Notice that the image url does not have a protocol, is it even a valid URL? It turns out that it is, this type of url was official named as network-path reference in rfc3986 section 4.2. Paul Irish wrote a blog post to introduce it back in 2010 and give it a better name: Protocol Relative URL .

As the name suggests, with protocol relative URLs, the resource is requested base on the current page’s protocol, so if the current page is using http then the resource will also be requested with the http protocol; and if the current page is using https, then the resource is requested with the https protocol.

Since the protocol-relative URL is so easy to use and it works well in most of the browsers (except for IE6, but nothing works well in IE6), Paul Irish used it in html5-boilerplate, and many people adopted it to avoid the mixed active content issue especially when trying to move their site from http to https.

Although most modern browsers support Protocol Relative URLs, they don’t work as expected with wicked_pdf.

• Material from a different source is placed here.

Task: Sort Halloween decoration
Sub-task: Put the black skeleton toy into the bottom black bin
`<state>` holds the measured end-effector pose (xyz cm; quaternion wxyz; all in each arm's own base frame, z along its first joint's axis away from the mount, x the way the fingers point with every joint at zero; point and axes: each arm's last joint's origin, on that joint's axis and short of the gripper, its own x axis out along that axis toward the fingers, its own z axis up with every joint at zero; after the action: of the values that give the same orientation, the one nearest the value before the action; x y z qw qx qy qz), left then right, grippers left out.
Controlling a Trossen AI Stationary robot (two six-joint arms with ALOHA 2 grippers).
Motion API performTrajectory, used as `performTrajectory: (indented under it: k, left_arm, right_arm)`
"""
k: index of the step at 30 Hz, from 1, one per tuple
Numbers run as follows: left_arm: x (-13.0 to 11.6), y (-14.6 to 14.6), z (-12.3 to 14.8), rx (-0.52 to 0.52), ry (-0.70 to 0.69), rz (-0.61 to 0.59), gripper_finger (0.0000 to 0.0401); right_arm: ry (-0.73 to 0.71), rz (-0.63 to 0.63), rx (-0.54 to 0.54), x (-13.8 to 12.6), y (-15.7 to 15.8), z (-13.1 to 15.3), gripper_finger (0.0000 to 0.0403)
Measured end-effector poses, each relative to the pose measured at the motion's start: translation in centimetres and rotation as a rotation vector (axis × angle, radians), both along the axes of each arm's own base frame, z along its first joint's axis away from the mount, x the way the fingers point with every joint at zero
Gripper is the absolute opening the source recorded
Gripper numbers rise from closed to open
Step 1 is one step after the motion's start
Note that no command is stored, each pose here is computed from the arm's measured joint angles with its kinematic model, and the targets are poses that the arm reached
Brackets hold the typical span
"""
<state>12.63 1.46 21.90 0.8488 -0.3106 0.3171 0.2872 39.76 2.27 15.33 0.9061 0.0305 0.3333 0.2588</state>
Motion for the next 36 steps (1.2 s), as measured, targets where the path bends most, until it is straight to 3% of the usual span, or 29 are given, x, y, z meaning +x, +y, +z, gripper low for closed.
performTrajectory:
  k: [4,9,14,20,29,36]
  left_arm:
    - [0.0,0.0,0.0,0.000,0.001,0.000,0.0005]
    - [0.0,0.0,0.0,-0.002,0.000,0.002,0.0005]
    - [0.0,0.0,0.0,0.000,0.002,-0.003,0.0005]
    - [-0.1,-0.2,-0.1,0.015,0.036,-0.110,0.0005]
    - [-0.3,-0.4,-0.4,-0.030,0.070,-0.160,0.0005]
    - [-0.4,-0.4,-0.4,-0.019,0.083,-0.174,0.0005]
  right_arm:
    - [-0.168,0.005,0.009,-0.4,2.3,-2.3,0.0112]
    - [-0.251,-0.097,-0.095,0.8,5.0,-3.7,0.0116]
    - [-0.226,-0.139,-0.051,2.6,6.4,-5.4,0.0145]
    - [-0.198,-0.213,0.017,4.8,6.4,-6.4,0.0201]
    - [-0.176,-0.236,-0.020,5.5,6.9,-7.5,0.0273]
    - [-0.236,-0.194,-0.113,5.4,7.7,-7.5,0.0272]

Before calling wicked_pdf, a html file is saved in local storage, and wicked_pdf serves the file to wkhtmltopdf. Wkhtmltopdf considers it as a local file and automatically uses a file:/// protocol to reference assets. This causes problems because the resources aren’t always on the local server. Sometimes they are served from a CDN or from online storage such as S3.

For the same reason, the following scenarios also will not work: - A user tries to save a HTML page that contains Protocol Relative URLs and then opens it in the browser - A user is sent a HTML email that contains Protocol Relative URLs and they try to open it in an email client such as Outlook - Using background jobs to generate HTML files containing Protocol Relative URLs

Also, we found that Protocol Relative URLs cause issues with third party integrations (such as oauth via Facebook and Twitter) that expect the protocol. Here is an example from the internet: This person tried to share a page containing images with protocol relative urls: he6ci But Facebook didn’t pick up the images on the page: 6zqwh

After adding the protocol to the images uf9jb

Facebook displayed the images correctly: qufh8 Qt Webkit hasn’t supported Protocol Relative URLs since version 0.9.6, so any library that relies on Qt Webkit basically won’t work with Protocol Relative URLs.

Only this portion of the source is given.